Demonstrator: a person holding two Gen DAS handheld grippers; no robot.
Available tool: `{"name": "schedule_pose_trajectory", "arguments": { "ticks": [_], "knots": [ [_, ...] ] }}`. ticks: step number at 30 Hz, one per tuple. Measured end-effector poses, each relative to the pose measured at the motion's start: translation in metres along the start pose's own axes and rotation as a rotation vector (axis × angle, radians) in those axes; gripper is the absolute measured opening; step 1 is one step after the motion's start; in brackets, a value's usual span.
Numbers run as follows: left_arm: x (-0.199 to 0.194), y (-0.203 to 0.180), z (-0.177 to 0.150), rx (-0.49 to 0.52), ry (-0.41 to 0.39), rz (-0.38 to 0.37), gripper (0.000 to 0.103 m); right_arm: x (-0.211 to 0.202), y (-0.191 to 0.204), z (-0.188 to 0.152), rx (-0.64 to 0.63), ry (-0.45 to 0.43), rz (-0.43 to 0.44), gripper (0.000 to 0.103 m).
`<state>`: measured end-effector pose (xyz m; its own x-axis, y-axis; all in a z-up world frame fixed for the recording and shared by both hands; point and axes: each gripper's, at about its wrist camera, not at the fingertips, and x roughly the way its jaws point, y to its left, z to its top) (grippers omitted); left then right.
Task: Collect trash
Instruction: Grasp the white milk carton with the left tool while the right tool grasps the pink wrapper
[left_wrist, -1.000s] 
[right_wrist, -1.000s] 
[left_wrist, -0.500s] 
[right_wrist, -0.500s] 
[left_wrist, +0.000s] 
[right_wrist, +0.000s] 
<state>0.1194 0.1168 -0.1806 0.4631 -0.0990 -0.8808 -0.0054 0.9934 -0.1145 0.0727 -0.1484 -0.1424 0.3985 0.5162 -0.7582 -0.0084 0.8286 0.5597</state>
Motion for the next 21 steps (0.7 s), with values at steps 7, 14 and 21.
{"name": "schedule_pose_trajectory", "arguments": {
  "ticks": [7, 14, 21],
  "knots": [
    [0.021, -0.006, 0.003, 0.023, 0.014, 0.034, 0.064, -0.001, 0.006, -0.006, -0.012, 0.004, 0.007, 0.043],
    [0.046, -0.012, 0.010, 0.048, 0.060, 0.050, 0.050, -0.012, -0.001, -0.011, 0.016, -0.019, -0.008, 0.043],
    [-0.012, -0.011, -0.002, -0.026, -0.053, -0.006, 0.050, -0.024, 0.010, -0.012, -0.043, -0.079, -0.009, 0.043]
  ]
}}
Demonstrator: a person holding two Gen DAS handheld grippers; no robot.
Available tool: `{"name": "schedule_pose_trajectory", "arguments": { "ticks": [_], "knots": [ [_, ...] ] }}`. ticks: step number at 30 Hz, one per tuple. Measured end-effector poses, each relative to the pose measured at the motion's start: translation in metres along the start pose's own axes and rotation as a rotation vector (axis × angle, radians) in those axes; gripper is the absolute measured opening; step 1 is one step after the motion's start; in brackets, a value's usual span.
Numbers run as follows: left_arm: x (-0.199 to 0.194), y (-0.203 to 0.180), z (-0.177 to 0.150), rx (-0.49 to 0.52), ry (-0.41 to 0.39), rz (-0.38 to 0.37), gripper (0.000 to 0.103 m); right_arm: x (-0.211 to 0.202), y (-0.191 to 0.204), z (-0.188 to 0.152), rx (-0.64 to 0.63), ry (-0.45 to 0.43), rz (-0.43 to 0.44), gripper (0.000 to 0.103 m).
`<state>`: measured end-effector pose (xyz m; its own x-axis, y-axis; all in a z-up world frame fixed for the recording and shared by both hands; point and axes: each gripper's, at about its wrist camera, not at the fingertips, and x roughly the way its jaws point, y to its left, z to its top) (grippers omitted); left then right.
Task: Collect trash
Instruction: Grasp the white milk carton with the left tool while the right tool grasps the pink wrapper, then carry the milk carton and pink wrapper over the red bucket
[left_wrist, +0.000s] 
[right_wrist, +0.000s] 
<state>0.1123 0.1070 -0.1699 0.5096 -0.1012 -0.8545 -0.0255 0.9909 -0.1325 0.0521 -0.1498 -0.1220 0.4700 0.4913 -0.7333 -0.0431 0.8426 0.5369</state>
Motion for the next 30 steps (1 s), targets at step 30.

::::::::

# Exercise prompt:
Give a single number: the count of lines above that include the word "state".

# Answer for the task:
4